Opinion of the court by The first assignment of error is the refusal of the court below to give the instructions presented and asked for by the defendant construction company. The record discloses the request for these instructions and then recites:

"Whereupon the court refused to give said instructions, or any of them, to the jury, to which ruling and refusal of the court the defendant then and there duly excepted."

Our statute prescribed the method of taking exceptions to instructions, and in order to make up a record preserving exceptions to refused instructions, there must be a substantial compliance with the provisions of the statute, and it is claimed, by the defendant in error in this case, that the general exception to the refusal of the instructions, as above set forth, does not amount to a substantial compliance with the statute. Our statute was taken from Kansas, and before we adopted it, the supreme court of Kansas had construed the same, and that construction is presumed to have been adopted here, with the adoption of the Kansas code, and in addition to that the construction placed upon the statute by the supreme court of Kansas meets our hearty endorsement.

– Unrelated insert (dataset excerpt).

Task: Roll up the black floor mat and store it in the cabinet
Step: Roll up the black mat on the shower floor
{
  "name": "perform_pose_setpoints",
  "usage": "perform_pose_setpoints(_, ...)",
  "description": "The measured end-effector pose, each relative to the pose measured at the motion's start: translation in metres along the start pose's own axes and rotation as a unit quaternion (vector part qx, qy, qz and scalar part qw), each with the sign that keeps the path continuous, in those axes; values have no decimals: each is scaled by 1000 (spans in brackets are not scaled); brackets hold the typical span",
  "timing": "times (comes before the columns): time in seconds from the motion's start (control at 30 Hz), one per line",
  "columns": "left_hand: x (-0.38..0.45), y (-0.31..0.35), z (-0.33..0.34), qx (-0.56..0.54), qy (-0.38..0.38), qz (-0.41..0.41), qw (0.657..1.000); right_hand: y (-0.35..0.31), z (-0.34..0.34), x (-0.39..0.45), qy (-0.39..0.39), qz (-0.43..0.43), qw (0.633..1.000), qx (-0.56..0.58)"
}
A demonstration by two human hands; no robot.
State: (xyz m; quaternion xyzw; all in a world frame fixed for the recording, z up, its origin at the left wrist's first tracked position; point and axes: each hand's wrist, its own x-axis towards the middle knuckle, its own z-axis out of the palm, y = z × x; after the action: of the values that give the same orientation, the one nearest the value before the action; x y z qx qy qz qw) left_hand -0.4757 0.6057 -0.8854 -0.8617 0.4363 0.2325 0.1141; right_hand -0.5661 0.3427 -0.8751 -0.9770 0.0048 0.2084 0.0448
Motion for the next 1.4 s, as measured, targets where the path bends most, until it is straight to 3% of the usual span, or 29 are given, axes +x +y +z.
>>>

"Where a party asks the court to give several separate written instructions to the jury, and the court refuses to give any of them, and a general exception is taken to such refusal: *359 Held: That the exception is not sufficient." Bailey v. Dodge, Kansas 72.

The exception that was under consideration in the Kansas cases above cited, is so nearly like the one in question here that it is a case exactly in point. It is as follows:

"The above and foregoing are all the instructions asked by the defendant, each and all of which were refused by the court, and to such ruling and refusal said defendant duly excepted."

The supreme court of Kansas in the above cited case held such a general exception insufficient, and that under it, the error of refusing the instructions requested was not before the court. To the same effect see the case of Flemming v. Latham, 48 Kans. 773. Though not exactly in point in this case, we think our own court has fairly indicated its position by its expression as contained in Everett v. Aikens, 8 Okla. 184;Glaser, et al. v. Glaser, et al., 13 Okla. 389. We are clearly of the opinion that the general exception to the instructions refused is not sufficient to present the error complained of in refusing them, to this court.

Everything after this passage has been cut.